___ STUDY MATERIAL ___

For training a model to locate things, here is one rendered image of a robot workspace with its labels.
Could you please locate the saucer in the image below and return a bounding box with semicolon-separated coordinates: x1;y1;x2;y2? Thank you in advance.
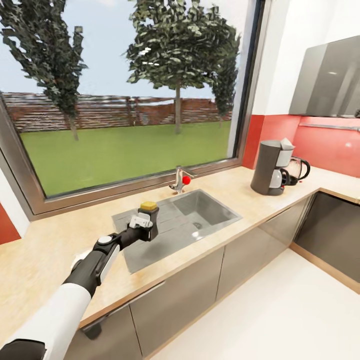
71;250;92;271

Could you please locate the bottle of coffee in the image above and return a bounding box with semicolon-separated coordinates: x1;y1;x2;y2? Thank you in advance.
137;201;160;242

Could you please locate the electric kettle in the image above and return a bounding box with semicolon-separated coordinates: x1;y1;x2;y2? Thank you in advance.
282;156;311;186

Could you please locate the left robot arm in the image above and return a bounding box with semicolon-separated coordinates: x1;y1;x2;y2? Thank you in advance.
0;216;153;360

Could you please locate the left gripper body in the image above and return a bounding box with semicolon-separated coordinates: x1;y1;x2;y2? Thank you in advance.
122;223;150;246

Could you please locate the paper coffee filter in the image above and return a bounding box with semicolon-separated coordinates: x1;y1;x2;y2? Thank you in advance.
280;137;295;151

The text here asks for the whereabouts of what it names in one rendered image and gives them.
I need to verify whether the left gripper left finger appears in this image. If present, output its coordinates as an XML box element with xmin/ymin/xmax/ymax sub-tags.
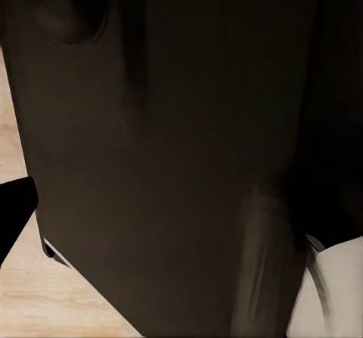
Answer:
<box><xmin>0</xmin><ymin>176</ymin><xmax>39</xmax><ymax>265</ymax></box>

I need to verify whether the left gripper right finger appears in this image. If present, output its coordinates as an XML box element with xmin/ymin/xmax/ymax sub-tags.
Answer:
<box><xmin>340</xmin><ymin>176</ymin><xmax>363</xmax><ymax>237</ymax></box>

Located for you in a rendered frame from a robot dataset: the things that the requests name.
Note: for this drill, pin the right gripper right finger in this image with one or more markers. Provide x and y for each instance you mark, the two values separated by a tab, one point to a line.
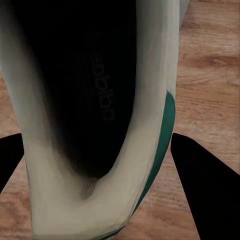
211	187

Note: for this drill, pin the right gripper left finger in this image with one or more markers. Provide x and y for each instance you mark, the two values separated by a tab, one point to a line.
11	152

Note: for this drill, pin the gym shoe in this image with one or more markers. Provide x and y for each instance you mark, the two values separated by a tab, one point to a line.
93	85

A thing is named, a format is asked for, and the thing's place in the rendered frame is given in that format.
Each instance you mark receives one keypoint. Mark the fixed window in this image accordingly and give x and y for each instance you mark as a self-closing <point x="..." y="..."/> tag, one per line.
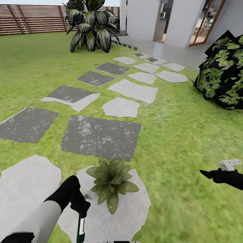
<point x="163" y="20"/>

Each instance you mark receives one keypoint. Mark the pot plant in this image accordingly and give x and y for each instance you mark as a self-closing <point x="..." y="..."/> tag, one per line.
<point x="111" y="179"/>

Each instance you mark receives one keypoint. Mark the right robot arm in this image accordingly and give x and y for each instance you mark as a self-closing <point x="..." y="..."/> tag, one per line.
<point x="227" y="175"/>

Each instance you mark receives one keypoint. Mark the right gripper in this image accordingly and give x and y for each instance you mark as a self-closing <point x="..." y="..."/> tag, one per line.
<point x="222" y="176"/>

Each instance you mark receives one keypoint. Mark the insectifuge atomizer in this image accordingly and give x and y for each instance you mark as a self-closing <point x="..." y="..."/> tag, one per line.
<point x="81" y="228"/>

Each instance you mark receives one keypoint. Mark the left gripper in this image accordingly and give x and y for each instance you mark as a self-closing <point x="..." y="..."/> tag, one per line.
<point x="81" y="205"/>

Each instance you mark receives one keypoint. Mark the door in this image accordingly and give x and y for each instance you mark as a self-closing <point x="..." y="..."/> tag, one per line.
<point x="206" y="20"/>

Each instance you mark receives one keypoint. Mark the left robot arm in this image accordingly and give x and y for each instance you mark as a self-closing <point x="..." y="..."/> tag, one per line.
<point x="38" y="227"/>

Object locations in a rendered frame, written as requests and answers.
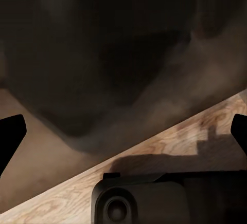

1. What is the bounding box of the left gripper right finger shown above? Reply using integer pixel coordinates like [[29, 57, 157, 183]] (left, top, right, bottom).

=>
[[231, 114, 247, 155]]

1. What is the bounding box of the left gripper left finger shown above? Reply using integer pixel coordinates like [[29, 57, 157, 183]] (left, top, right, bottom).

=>
[[0, 114, 27, 176]]

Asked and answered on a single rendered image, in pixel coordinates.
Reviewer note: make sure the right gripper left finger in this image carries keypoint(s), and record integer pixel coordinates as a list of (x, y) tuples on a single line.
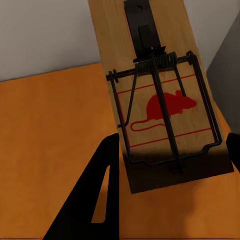
[(74, 219)]

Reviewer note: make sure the mousetrap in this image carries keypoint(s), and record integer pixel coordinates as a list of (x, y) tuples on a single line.
[(168, 126)]

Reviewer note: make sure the cabinet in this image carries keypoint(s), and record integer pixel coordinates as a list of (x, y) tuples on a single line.
[(51, 125)]

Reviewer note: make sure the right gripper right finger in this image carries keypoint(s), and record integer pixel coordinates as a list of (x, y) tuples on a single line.
[(233, 146)]

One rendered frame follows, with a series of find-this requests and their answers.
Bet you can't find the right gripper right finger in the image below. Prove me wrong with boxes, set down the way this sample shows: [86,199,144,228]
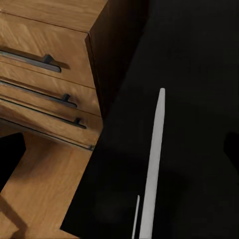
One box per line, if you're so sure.
[223,132,239,172]

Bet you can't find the pen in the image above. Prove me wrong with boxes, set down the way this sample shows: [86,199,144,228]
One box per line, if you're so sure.
[131,88,165,239]

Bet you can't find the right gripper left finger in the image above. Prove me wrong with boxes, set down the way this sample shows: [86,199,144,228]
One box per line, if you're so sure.
[0,132,26,192]

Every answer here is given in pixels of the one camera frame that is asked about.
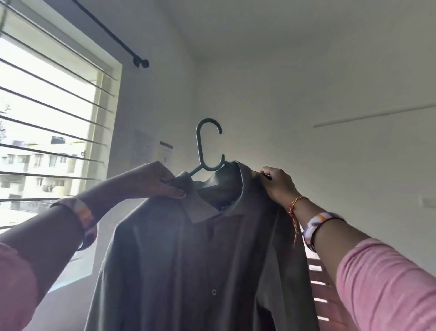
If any person's left hand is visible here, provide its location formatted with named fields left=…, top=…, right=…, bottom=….
left=119, top=161, right=189, bottom=203

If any person's right hand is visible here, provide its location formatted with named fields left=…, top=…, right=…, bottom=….
left=257, top=166, right=302, bottom=211

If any olive green button shirt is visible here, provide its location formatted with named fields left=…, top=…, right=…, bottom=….
left=83, top=161, right=322, bottom=331

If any person's left forearm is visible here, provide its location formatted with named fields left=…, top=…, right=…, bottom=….
left=0, top=176, right=139, bottom=302

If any person's right forearm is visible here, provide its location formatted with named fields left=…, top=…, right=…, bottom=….
left=293, top=200, right=373, bottom=282

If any white notice with dark header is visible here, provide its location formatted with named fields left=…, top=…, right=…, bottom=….
left=157, top=140, right=175, bottom=169

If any plain white paper notice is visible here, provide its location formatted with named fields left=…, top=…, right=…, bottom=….
left=129, top=130, right=157, bottom=166

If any striped white purple bangle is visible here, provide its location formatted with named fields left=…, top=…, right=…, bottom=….
left=302, top=211, right=347, bottom=254

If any striped orange purple bangle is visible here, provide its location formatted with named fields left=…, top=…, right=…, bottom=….
left=50, top=197, right=99, bottom=252

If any white framed window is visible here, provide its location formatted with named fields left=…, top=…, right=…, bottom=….
left=0, top=0, right=124, bottom=296

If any maroon plastic chair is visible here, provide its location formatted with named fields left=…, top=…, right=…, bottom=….
left=300, top=232, right=360, bottom=331

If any dark curtain rod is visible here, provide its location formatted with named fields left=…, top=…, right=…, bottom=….
left=71, top=0, right=151, bottom=70

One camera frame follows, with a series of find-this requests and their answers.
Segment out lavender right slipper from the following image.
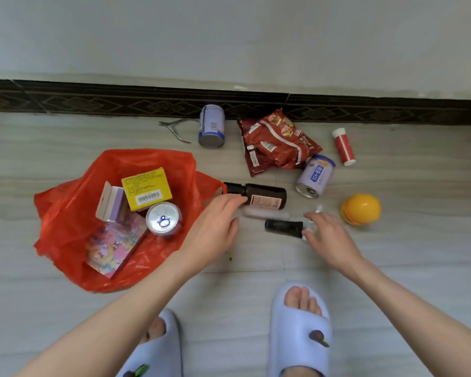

___

WHAT YOU HAVE TO DO: Only one part of the listing is wanted: the lines from the one containing "Reviewer note: make sure the right gripper left" through the one containing "Every answer here", both included. Please transcribe it exactly, leaving out the pictures.

OUTPUT OF THE TASK:
Reviewer note: make sure the right gripper left finger in this image carries keypoint(s), and record integer pixel coordinates as a list of (x, y) tuples on a single line.
[(74, 219)]

Reviewer note: make sure the mousetrap in this image carries keypoint(s), and record integer pixel coordinates as a list of (x, y) tuples on a single line.
[(168, 126)]

Reviewer note: make sure the cabinet in this image carries keypoint(s), and record integer pixel coordinates as a list of (x, y) tuples on a single line.
[(51, 125)]

Reviewer note: make sure the right gripper right finger in this image carries keypoint(s), and record integer pixel coordinates as a list of (x, y) tuples on a single line.
[(233, 146)]

One rendered frame follows, with a series of find-this requests and their answers.
Bet you can't find the right gripper right finger in the image below. Prove me wrong with boxes, set down the way this sample shows: [86,199,144,228]
One box per line, if you're so sure.
[223,132,239,172]

Bet you can't find the pen in the image above. Prove me wrong with boxes, set down the way this sample shows: [86,199,144,228]
One box per line, if you're so sure.
[131,88,165,239]

Bet you can't find the right gripper left finger in the image above. Prove me wrong with boxes, set down the way this sample shows: [86,199,144,228]
One box per line, if you're so sure.
[0,132,26,192]

Every answer here is given in pixels of the one camera frame that is asked about.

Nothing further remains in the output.